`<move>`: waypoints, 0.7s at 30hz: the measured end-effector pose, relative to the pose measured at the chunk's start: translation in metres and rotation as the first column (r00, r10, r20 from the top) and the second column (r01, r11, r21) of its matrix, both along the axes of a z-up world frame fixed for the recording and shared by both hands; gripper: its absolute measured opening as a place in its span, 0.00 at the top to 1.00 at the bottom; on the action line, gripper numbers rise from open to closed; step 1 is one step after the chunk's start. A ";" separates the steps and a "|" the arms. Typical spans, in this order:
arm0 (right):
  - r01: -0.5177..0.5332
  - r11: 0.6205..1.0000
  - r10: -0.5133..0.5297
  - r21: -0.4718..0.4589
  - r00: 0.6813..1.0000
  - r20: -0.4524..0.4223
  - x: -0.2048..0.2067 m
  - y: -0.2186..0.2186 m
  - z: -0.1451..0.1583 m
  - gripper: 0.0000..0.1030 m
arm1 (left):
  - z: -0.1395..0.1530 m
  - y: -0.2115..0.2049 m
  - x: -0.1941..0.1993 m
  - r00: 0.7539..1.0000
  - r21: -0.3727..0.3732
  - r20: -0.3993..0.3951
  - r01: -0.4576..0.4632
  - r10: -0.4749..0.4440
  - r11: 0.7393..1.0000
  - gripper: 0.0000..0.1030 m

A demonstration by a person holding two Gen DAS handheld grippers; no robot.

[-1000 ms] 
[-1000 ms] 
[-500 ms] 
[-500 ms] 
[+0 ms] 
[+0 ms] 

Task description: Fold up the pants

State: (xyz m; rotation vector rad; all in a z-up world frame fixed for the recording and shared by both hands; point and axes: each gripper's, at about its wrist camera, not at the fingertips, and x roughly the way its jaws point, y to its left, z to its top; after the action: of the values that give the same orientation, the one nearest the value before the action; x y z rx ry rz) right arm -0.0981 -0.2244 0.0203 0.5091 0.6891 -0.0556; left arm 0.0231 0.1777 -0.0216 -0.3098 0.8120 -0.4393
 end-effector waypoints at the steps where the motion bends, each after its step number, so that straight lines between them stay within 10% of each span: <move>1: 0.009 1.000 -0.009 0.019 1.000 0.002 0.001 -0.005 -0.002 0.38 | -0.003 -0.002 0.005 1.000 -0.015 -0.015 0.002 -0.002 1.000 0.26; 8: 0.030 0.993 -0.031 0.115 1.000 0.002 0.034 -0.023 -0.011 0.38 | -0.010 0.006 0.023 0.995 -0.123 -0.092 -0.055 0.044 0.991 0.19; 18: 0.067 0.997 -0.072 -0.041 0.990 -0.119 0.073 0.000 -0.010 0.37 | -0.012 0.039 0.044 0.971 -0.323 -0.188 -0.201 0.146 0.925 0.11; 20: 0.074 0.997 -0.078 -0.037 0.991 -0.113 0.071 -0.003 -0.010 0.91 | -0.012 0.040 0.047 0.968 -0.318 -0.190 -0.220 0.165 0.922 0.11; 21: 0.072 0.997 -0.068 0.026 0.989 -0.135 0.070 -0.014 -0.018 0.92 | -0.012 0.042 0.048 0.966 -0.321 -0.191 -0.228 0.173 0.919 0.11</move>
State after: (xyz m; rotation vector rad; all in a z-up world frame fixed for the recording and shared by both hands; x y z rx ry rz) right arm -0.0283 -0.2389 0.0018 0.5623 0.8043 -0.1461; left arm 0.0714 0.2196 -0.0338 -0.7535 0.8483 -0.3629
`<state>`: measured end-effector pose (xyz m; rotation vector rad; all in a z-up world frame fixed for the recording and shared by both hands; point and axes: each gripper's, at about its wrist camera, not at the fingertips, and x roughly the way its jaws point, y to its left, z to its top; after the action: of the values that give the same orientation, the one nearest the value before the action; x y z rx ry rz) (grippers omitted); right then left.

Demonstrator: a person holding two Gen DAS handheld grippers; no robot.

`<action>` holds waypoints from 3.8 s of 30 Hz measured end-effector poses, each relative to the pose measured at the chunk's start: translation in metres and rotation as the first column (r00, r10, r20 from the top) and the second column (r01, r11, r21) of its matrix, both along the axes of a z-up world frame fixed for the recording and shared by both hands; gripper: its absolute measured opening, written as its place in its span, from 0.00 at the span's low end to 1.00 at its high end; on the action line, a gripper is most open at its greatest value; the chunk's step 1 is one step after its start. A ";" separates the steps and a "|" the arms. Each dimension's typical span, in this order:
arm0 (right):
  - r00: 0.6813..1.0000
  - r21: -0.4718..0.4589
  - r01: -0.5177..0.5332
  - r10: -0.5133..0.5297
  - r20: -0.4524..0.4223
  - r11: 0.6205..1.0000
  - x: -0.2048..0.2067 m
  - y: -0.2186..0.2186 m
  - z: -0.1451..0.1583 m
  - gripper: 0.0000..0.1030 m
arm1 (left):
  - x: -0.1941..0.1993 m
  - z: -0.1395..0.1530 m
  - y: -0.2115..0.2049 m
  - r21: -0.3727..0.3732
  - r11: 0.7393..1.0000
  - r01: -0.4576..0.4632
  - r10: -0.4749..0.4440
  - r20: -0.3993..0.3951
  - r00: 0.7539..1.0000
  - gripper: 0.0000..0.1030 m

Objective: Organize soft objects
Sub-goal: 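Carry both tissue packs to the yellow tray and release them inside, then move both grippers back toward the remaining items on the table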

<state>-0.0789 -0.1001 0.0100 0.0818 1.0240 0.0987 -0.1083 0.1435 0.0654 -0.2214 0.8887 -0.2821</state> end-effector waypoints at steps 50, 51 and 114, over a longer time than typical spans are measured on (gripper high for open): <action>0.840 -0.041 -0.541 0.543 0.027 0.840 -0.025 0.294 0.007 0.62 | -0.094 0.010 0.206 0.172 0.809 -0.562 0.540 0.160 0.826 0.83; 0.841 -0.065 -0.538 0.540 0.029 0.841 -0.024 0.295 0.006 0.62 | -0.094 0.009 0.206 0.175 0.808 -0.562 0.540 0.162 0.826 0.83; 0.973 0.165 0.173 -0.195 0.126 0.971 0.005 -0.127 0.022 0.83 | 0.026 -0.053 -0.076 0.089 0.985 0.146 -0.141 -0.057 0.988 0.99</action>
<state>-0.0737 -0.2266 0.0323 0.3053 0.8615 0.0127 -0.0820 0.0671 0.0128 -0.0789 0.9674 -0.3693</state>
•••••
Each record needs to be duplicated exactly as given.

`<move>`: waypoints, 0.7s at 30hz: the measured end-effector pose, relative to the pose measured at the chunk's start: translation in metres and rotation as the first column (r00, r10, r20 from the top) and the second column (r01, r11, r21) of its matrix, both along the axes of a z-up world frame fixed for the recording and shared by both hands; gripper: its absolute measured opening as a place in its span, 0.00 at the top to 1.00 at the bottom; on the action line, gripper numbers rise from open to closed; step 1 is one step after the chunk's start. A ";" separates the steps and a "|" the arms. Typical spans, in this order:
arm0 (right):
  - r01: -0.5177..0.5332
  - r11: 0.6205..1.0000
  - r10: -0.5133..0.5297
  - r21: -0.4718..0.4589
  - r00: 0.6813..1.0000
  - r20: -0.4524..0.4223
  - x: -0.2048..0.2067 m
  - y: -0.2186..0.2186 m
  - z: -0.1451..0.1583 m
  - gripper: 0.0000..0.1030 m
arm1 (left):
  - z: -0.1395..0.1530 m
  - y: -0.2115..0.2049 m
  - x: -0.1941..0.1993 m
  - r00: 0.7539..1.0000
  - r21: -0.3727..0.3732
  - r20: -0.3993..0.3951
  - r01: -0.4576..0.4632
  - r10: -0.4749..0.4440
  - r11: 0.7393..1.0000
  - gripper: 0.0000..0.1030 m

A demonstration by a person holding two Gen DAS handheld grippers; no robot.

[-1000 ms] 
[-1000 ms] 
[-500 ms] 
[-500 ms] 
[+0 ms] 
[+0 ms] 

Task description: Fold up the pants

State: (xyz m; rotation vector rad; all in a z-up world frame fixed for the recording and shared by both hands; point and axes: each gripper's, at about its wrist camera, not at the fingertips, and x roughly the way its jaws point, y to its left, z to its top; after the action: of the values that give the same orientation, the one nearest the value before the action; x y z rx ry rz) right arm -0.0981 -0.2244 0.0203 0.5091 0.6891 -0.0556; left arm 0.0231 0.1777 -0.0216 -0.3098 0.8120 -0.4393
 end-effector waypoints at the steps where the motion bends, each after its step number, so that straight lines between them stay within 10% of each span: <move>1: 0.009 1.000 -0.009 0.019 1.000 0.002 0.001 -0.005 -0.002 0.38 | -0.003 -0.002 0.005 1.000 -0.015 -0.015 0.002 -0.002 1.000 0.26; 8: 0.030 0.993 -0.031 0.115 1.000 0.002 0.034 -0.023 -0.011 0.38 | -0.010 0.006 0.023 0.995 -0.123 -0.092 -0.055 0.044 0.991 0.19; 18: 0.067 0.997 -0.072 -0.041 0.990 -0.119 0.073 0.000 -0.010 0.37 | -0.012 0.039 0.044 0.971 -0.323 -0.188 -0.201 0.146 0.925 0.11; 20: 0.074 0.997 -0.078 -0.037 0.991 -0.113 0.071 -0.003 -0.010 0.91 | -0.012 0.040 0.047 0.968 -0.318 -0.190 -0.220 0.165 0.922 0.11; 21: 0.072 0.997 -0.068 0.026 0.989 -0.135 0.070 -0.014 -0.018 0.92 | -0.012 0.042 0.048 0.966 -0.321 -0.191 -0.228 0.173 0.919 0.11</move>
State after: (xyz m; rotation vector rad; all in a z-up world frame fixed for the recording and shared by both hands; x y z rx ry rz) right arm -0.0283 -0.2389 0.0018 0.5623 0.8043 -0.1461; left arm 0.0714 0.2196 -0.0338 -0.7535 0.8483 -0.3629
`<state>`: measured end-effector pose (xyz m; rotation vector rad; all in a z-up world frame fixed for the recording and shared by both hands; point and axes: each gripper's, at about its wrist camera, not at the fingertips, and x roughly the way its jaws point, y to its left, z to its top; after the action: of the values that give the same orientation, the one nearest the value before the action; x y z rx ry rz) (grippers omitted); right then left.

Demonstrator: a person holding two Gen DAS handheld grippers; no robot.

`<action>` holds waypoints from 3.8 s of 30 Hz measured end-effector poses, each relative to the pose measured at the chunk's start: translation in metres and rotation as the first column (r00, r10, r20 from the top) and the second column (r01, r11, r21) of its matrix, both along the axes of a z-up world frame fixed for the recording and shared by both hands; gripper: its absolute measured opening, written as its place in its span, from 0.00 at the span's low end to 1.00 at its high end; on the action line, a gripper is most open at its greatest value; the chunk's step 1 is one step after its start. A ";" separates the steps and a "|" the arms. Each dimension's typical span, in this order:
arm0 (right):
  - r00: 0.6813..1.0000
  - r21: -0.4718..0.4589
  - r01: -0.5177..0.5332
  - r10: -0.5133..0.5297
  - r20: -0.4524..0.4223
  - r11: 0.6205..1.0000
  - x: -0.2048..0.2067 m
  - y: -0.2186..0.2186 m
  - z: -0.1451..0.1583 m
  - gripper: 0.0000..0.1030 m
arm1 (left):
  - x: -0.1941..0.1993 m
  - z: -0.1395..0.1530 m
  - y: -0.2115..0.2049 m
  - r21: -0.3727..0.3732
  - r11: 0.7393..1.0000
  - r01: -0.4576..0.4632
  - r10: -0.4749..0.4440
  - r20: -0.3993..0.3951
  - r00: 0.7539..1.0000
  - gripper: 0.0000..0.1030 m

Objective: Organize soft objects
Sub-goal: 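Carry both tissue packs to the yellow tray and release them inside, then move both grippers back toward the remaining items on the table
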
<state>-0.0789 -0.1001 0.0100 0.0818 1.0240 0.0987 -0.1083 0.1435 0.0654 -0.2214 0.8887 -0.2821</state> end-effector waypoints at steps 50, 51 and 114, over a longer time than typical spans are measured on (gripper high for open): <action>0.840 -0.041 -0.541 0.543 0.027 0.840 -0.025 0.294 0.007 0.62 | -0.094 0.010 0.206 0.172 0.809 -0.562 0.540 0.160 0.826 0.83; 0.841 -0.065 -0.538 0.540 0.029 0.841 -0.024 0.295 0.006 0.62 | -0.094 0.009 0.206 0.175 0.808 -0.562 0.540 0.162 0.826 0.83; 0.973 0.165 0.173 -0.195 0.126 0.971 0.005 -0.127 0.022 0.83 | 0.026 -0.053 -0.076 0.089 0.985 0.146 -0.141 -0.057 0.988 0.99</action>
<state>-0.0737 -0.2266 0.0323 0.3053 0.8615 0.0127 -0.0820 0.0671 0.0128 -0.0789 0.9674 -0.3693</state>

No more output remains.